[Extracted data entries]
"""

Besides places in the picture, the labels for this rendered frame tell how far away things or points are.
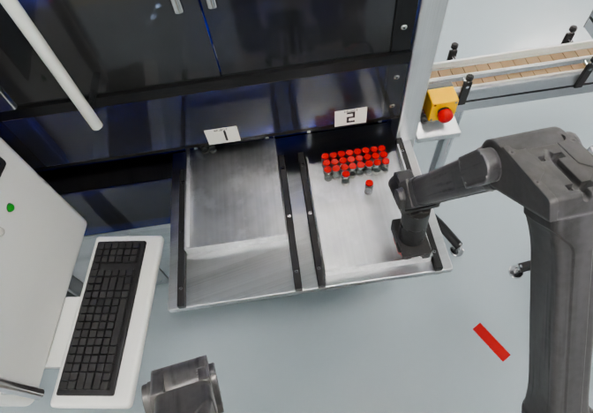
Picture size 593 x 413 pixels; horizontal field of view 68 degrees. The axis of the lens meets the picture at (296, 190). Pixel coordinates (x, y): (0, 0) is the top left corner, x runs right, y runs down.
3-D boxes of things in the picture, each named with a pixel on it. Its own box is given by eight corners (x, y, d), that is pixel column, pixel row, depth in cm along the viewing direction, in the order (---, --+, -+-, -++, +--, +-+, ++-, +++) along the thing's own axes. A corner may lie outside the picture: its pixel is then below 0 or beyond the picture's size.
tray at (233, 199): (189, 150, 132) (185, 143, 129) (274, 138, 132) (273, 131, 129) (188, 254, 114) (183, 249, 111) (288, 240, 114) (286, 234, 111)
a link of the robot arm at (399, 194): (401, 198, 85) (444, 189, 85) (382, 156, 92) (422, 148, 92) (395, 233, 94) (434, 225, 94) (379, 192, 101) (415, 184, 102)
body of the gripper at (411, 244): (417, 220, 104) (422, 200, 98) (431, 257, 98) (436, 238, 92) (390, 224, 104) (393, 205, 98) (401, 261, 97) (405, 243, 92)
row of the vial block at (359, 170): (323, 176, 123) (323, 166, 120) (386, 166, 123) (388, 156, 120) (325, 182, 122) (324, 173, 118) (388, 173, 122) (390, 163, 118)
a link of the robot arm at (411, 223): (409, 218, 89) (436, 213, 89) (397, 192, 93) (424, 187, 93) (405, 237, 94) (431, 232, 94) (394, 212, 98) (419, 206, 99)
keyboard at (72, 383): (100, 243, 126) (95, 239, 124) (147, 242, 125) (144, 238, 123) (57, 395, 105) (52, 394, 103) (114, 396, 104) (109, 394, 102)
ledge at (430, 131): (404, 108, 137) (405, 103, 135) (446, 101, 137) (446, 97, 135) (416, 143, 130) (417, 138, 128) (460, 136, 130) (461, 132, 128)
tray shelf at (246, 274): (174, 156, 134) (172, 153, 132) (402, 123, 134) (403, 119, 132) (169, 312, 108) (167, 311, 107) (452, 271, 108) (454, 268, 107)
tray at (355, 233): (306, 164, 126) (306, 156, 123) (396, 151, 126) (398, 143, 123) (325, 275, 108) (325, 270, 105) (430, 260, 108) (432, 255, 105)
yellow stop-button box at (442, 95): (420, 102, 125) (424, 84, 119) (446, 99, 125) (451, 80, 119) (428, 123, 121) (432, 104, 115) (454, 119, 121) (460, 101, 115)
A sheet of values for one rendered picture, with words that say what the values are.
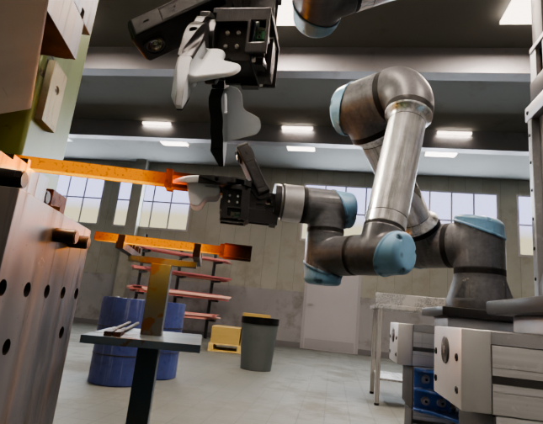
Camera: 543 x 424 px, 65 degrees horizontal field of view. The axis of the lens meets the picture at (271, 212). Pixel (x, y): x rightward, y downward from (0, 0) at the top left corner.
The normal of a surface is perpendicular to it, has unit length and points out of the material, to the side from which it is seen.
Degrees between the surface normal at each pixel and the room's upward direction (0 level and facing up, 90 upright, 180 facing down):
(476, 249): 90
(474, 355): 90
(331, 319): 90
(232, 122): 123
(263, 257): 90
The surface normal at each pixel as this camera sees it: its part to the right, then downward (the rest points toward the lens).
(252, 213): 0.12, -0.21
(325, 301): -0.14, -0.24
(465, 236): -0.74, -0.25
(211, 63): -0.06, -0.73
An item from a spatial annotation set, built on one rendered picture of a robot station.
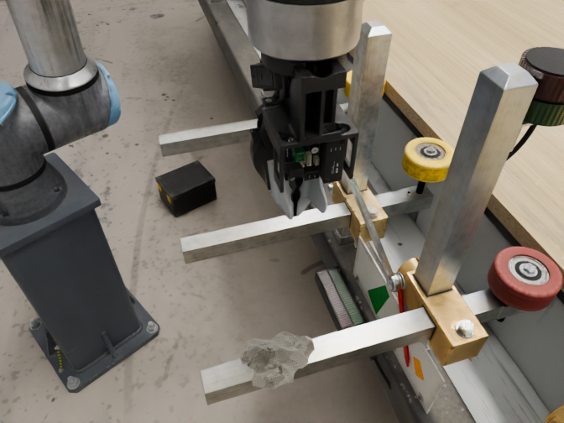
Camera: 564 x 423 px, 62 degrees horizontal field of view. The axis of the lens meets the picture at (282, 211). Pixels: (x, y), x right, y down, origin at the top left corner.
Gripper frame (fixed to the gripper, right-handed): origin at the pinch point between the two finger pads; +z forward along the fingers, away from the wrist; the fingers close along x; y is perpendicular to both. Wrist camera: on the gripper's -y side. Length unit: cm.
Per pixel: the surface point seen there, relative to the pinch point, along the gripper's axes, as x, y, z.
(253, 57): 17, -94, 29
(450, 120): 36.1, -21.8, 9.4
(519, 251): 28.1, 8.0, 8.8
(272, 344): -5.3, 9.8, 12.5
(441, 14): 58, -64, 9
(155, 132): -18, -168, 99
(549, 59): 21.3, 6.6, -17.7
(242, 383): -9.6, 12.9, 13.6
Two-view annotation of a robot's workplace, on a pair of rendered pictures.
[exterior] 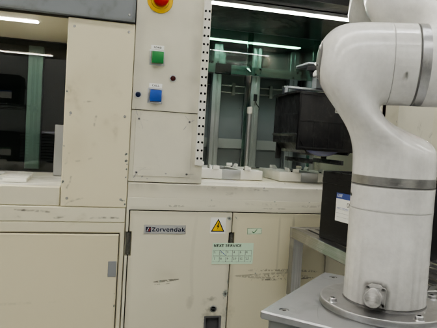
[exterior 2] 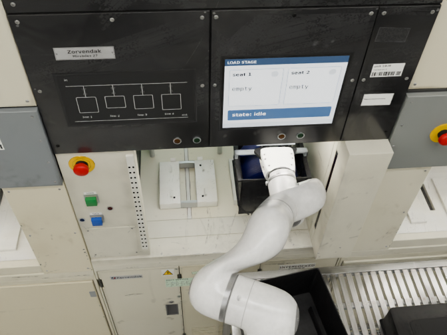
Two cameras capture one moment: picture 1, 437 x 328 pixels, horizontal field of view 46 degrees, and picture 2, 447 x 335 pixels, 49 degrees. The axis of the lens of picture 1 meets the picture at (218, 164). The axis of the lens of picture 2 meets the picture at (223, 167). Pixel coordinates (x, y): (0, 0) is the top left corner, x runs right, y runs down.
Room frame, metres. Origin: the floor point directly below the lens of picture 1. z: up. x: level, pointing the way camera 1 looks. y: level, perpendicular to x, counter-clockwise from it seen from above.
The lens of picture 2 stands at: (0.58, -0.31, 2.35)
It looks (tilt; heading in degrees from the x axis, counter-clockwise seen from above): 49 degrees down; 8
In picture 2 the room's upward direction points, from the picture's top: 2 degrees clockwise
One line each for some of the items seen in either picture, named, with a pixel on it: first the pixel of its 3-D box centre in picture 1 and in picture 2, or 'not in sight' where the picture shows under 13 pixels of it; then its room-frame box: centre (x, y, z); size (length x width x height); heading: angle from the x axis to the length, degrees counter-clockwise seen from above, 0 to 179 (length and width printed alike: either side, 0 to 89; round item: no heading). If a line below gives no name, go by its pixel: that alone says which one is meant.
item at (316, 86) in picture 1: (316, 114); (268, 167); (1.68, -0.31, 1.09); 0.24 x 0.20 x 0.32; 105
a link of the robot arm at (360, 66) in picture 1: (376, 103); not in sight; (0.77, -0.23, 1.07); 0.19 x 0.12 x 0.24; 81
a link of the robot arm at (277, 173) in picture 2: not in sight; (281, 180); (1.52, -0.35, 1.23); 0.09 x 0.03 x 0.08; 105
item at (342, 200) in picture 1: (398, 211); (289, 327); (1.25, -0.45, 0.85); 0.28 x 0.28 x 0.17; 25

"""

### YOUR ASSIGNMENT
The string "heading" may appear in the lines of the records above. State how many lines contain it, with no other words.

### EXPECTED ANSWER
2